Gathering raster properties for multiple datasets using Python

Blog Post created by timothy_hales-esristaff Employee on Jun 11, 2013
Raster datasets have a large assortment of information beyond the basic pixel display. This information is stored in the properties and is helpful in understanding more about the data. Locating the properties of a raster dataset can be a tedious process if you are trying to compile information for a lot of datasets. This is because the workflow to find the properties of a raster dataset in the Catalog is to right click on each dataset and choose Properties > General tab.
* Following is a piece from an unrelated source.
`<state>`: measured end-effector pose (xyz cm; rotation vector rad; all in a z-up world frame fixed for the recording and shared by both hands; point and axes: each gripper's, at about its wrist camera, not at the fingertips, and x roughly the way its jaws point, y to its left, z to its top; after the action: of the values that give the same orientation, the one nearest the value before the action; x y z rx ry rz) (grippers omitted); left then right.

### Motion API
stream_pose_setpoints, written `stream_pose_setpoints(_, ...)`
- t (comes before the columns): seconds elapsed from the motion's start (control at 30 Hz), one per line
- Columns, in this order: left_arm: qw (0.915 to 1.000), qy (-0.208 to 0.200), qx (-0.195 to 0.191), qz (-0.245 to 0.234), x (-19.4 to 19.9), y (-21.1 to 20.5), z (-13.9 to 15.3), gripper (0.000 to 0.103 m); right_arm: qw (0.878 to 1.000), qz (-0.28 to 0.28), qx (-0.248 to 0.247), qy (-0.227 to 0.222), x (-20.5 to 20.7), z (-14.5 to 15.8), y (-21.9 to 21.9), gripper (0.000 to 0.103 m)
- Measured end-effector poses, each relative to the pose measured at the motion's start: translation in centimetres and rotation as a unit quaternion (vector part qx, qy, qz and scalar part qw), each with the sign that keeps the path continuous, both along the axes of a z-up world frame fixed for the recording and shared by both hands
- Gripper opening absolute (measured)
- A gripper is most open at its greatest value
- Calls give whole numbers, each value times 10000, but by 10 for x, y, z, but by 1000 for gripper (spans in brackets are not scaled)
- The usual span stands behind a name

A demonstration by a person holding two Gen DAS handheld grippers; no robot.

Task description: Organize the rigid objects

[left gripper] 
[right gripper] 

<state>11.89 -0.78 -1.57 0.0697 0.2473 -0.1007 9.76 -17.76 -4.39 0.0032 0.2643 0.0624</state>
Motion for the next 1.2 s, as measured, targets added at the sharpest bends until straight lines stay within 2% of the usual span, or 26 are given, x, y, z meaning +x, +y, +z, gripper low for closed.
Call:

For example, you are working on a project that requires an elevation image service to be created.  The image service foundation is a mosaic dataset that references source rasters for each county in the state.  You create the mosaic dataset, add the rasters, build the overviews, and add it to the map document.  The mosaic dataset looks great until you begin zooming into the source data.  In one spot you find that the elevation appears very dark instead of a consistent grayscale.ElevationDark.jpg

After investigating the source raster you find that the dataset is an 4-bit integer instead of the normal 32-bit float.  This makes you wonder if there are other datasets that were created incorrectly.  To find those datasets you can either zoom into small scale areas across the entire state, or you can open the properties for each individual raster.  Either way the process would be very time consuming as each raster would need to be reviewed individually.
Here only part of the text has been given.